**Provided data**
######

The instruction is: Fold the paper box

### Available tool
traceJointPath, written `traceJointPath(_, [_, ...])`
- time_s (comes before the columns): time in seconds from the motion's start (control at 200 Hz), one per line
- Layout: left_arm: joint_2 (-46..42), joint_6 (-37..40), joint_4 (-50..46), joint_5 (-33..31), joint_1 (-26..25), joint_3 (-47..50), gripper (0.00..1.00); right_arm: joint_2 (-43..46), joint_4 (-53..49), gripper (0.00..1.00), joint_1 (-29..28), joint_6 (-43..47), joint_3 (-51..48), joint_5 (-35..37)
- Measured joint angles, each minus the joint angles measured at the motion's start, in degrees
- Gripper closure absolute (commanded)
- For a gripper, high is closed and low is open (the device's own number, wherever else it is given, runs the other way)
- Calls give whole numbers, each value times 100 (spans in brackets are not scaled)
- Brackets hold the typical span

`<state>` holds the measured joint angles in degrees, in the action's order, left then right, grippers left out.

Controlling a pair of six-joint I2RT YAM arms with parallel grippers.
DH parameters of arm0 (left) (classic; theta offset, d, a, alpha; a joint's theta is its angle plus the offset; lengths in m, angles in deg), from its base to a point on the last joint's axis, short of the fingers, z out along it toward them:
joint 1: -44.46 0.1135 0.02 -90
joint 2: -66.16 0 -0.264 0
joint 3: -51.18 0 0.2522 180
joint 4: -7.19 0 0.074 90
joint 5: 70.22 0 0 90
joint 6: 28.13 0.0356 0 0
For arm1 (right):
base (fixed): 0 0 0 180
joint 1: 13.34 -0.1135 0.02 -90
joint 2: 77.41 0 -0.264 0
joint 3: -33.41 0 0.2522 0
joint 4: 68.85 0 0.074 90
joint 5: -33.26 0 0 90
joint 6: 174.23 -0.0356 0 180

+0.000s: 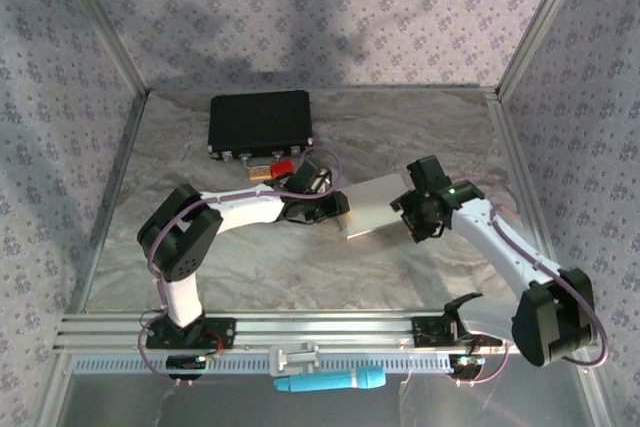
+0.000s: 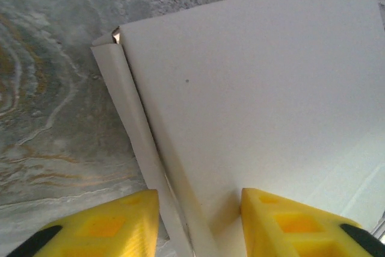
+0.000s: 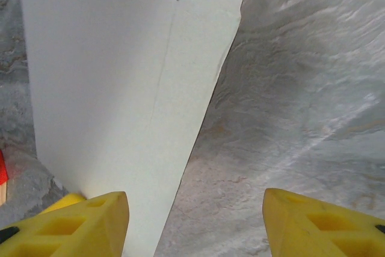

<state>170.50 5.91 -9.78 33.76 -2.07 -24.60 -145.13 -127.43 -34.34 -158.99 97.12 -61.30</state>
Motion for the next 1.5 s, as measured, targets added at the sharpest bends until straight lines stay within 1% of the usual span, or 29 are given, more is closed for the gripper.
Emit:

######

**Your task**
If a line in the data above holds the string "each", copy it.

**Written solution**
- Measured joint angles, each minus the joint angles measured at the motion's start, in degrees
- Calls give whole numbers, each value times 100 (spans in brackets are not scaled)

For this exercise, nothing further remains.